Coupled and Stand-alone Regional Climate Modeling of Intensive Storms in
Western Canada
Abstract
A coupled atmospheric-hydrologic system models the complex interactions
between the land surface and the atmospheric boundary layer, and the
water-energy cycle from groundwater across the land surface to the top
of the atmosphere. A regional climate model called WRF (Weather Research
Forecasting) was coupled with a land surface scheme (Noah) to simulate
intensive storms in central Alberta, Canada. Accounting for the
land-atmosphere feedback enhances the predictability of the fine-tuned
WRF-Noah system. Soil moisture, vegetation, and land surface temperature
influence latent and sensible heat fluxes, and modulate both thermal and
dynamical characteristics of land and lower atmosphere. WRF was set up
in a two-way, three-domain nested framework so that the output of the
outermost domain (D1) was used to run the second domain (D2) and the
output of D2 was used to run the innermost domain (D3). In two-way
nesting, D3 and D2 provide the feedback to their outer domains (D2 and
D1), respectively. D3 was set at a 3-km resolution adequate to simulate
convective storms. WRF-Noah was forced with climate outputs from Global
Climate Models (GCMs) for the baseline period 1980–2005. A
quantile-quantile bias correction method and a regional frequency
analysis were applied to develop intensity-duration-frequency (IDF)

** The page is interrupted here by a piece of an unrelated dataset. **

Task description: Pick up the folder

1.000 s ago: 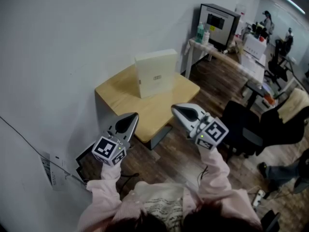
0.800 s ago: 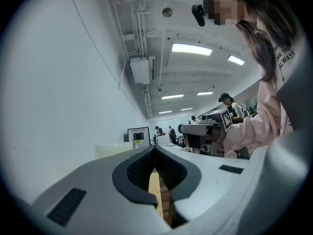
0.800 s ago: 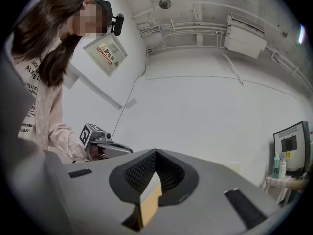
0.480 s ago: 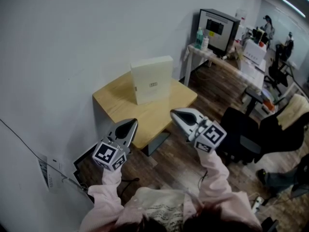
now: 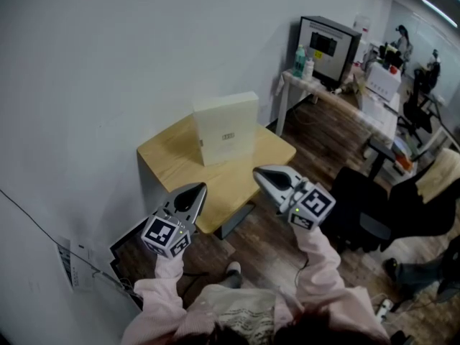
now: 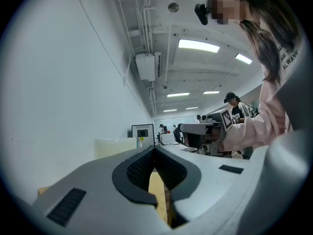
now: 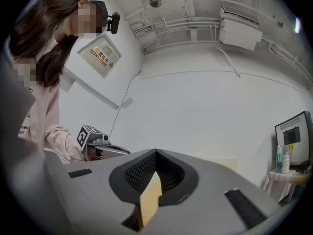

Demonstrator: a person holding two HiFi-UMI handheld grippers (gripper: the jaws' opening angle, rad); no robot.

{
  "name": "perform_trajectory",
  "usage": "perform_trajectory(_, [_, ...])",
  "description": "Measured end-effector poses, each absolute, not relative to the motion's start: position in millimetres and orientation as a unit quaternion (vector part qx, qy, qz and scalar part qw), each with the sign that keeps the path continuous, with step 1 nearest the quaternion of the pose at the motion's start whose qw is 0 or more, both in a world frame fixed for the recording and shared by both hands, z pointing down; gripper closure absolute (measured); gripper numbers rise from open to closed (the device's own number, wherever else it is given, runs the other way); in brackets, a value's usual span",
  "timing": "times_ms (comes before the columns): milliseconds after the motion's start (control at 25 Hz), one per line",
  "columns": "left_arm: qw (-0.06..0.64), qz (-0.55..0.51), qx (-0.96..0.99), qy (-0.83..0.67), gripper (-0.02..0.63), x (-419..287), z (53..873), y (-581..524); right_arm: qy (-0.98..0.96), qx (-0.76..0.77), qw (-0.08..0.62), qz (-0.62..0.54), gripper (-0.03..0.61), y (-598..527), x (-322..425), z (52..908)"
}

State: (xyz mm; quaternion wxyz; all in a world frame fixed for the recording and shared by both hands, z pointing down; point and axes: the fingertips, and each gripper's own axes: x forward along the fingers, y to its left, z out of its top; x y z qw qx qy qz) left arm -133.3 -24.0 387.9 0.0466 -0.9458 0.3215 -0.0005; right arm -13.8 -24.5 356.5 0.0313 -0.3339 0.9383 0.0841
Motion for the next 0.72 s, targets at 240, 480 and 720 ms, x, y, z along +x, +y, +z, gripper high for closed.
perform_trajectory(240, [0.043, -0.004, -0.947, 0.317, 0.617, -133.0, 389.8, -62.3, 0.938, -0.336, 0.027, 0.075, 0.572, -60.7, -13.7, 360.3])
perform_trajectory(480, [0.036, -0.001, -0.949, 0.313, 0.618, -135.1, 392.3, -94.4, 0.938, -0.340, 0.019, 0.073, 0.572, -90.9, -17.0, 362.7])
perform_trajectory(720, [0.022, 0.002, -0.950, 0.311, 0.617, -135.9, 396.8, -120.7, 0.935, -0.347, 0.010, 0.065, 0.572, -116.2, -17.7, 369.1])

curves from precipitation simulated by WRF-Noah. The simulated baseline
precipitation of central Alberta agreed well with observed rain gauge
data of Edmonton. The 5th‐generation NCAR mesoscale atmospheric model
(MM5) was also set up in a 3-domain, but one-way nesting configuration.
As expected, after bias correction, precipitation simulated by MM5 was
less accurate than that simulated by WRF-Noah. For storms of short
durations and return periods of more than 25 years, both MM5 driven by
SRES climate scenarios of CMIP3 and WRF-Noah driven by RCP climate
scenarios of CMIP5 projected storm intensities in central Alberta to
increase from the base period to the 2050s, and to the 2080s.